Aim of the task ▸
Give every line of the records exactly, please, from the first up to and including the one containing "Format example: (352, 356)".

Task inputs ▸
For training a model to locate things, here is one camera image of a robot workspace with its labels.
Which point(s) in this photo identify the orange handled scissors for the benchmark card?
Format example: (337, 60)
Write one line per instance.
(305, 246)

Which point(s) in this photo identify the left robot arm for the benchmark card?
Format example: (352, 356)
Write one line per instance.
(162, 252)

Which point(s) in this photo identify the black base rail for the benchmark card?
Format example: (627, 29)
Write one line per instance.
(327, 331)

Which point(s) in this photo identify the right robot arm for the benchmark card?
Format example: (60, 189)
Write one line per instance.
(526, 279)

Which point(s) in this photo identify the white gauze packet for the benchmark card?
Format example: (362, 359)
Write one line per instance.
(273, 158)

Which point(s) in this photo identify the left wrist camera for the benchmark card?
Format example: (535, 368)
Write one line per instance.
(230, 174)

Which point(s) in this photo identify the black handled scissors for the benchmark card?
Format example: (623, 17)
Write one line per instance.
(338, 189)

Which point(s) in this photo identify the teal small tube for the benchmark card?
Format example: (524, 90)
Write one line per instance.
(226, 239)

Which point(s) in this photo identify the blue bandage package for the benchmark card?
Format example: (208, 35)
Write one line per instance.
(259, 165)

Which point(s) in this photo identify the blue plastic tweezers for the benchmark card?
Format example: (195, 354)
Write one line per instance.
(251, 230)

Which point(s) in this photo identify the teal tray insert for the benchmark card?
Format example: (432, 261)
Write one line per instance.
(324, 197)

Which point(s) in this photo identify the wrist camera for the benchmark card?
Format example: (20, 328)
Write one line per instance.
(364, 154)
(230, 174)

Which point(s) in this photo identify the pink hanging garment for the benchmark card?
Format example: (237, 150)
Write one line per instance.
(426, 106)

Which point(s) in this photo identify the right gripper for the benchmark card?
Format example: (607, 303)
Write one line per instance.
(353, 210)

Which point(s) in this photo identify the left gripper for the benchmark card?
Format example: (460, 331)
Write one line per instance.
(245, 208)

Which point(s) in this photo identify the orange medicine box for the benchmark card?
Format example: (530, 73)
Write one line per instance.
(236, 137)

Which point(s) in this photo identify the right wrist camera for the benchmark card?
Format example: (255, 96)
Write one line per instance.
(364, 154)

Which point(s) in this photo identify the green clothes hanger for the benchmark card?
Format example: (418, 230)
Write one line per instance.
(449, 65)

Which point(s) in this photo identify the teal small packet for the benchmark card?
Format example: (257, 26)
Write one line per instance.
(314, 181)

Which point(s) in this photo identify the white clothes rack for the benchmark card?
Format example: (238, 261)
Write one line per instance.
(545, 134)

Exercise output ▸
For training a model to locate things, here is one camera image of a robot workspace with its labels.
Which point(s) in this photo identify the orange handled scissors for the benchmark card?
Format example: (337, 60)
Write one line per instance.
(305, 246)

Which point(s) in this photo identify the left robot arm for the benchmark card?
Format example: (352, 356)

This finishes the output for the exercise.